▶ **DESCRIPTION OF THE TASK**:
Copy every line from the records below that holds the word "camera".

(Records excerpted from a collection)
*** Begin section ***

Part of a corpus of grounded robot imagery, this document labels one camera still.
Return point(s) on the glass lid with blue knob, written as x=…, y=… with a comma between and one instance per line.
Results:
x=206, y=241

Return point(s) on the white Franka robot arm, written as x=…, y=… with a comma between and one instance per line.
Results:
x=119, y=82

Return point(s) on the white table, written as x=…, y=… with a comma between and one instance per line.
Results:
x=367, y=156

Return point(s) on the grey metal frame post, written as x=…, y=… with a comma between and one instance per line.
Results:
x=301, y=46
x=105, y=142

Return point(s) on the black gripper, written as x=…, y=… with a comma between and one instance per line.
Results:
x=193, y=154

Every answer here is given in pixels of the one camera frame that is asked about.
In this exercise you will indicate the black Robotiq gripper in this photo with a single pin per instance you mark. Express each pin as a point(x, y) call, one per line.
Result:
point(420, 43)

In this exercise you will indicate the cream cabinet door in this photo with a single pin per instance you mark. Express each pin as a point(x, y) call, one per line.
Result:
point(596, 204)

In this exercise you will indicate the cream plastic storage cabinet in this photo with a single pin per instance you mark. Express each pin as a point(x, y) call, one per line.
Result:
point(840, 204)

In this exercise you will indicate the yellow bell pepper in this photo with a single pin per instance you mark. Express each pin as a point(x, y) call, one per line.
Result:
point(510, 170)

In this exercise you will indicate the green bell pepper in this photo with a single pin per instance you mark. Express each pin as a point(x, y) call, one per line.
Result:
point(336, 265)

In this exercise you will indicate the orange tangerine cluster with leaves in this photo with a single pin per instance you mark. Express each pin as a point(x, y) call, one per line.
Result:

*** End section ***

▶ **SOLUTION TO THE PROBLEM**:
Part of a corpus of grounded robot imagery, this document labels one camera still.
Every answer here is given in pixels of the one camera frame that is asked about.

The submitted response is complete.